On all the feature films I've worked on, I used reference maybe twice, and loosely. NEVER did I upload it into Maya or a computer. I firmly believe that the stigma surrounding the importance of reference is overcooked. "Don't open Maya until you have solid reference," blah blah, is drilled into us so heavily that it holds us back at the start.
It takes away the element of play and training our eye to look at animation to actually see why it isn't working. "Ah, let me check my reference." No. Watch it and analyze it. Are the principles in there? What looks funky? Is it the hips? Find what is weird and understand why it's not working, then fix it. You don't need to go back to a reference of a human doing human things in a human world.
However, I do use reference when I need it, and I find it very useful indeed. It's just that I need it less than most, and I think most need it less than we are made to believe.
However, the problem lies in how we use and analyze it.
A big problem we see with people's animation is they imitate the reference 1 to 1. This makes your animation look weightless and often floaty and not right. The reason is very simple: the proportions are off, and humans just don't move as cool. We're not flexible (well, I am not), and we are not dynamic. We move according to our weight and human ability, and if you use different size characters, they need to move differently.
The next thing we see is people overanalyzing reference. Looking at too many frames, or every 3 frames, etc. Looking at every minute movement like it must be in the animation.
Just relax. Breathe. Look for what's cool, extract that, push that, and build upon that.
Remember, unless you edited it, most likely the timing is not going to be good, and something you need to push in the shot anyway; so you don't need to put the frame 5 pose on frame 5 in Maya.

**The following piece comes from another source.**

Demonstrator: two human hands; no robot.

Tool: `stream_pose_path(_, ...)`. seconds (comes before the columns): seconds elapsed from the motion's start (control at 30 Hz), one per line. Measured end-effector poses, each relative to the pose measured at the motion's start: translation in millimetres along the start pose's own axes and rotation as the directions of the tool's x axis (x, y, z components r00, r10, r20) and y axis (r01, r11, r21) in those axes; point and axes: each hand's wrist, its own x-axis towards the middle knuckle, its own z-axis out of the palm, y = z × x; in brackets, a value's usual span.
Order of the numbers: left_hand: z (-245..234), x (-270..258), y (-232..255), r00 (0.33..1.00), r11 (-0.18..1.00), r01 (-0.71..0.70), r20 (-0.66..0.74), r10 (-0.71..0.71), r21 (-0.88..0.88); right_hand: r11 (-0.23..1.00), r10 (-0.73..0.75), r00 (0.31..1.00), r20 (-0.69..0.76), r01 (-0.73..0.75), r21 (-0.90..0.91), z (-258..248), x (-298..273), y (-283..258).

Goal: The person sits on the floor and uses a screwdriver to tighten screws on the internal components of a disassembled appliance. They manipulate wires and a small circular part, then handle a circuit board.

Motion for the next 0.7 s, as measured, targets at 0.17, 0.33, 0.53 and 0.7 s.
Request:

Just get the cool bits, chuck out the rest, and play with it, build it, create it, animate it, in Maya.
Just a quick caveat: this is not to say you don't need a plan! I don't use reference much, but I do draw thumbnails a lot, stand up and act an action out, or use cubes for previs. I always have a clear vision of what I want to achieve, which is important; otherwise, you are animating with no direction.
Unless you are just playing around, you should generally have a vision of what you want. So if you can envision it, just make it. No need to search for hours for reference that suits your vision, or try to film some half attempt at parkour!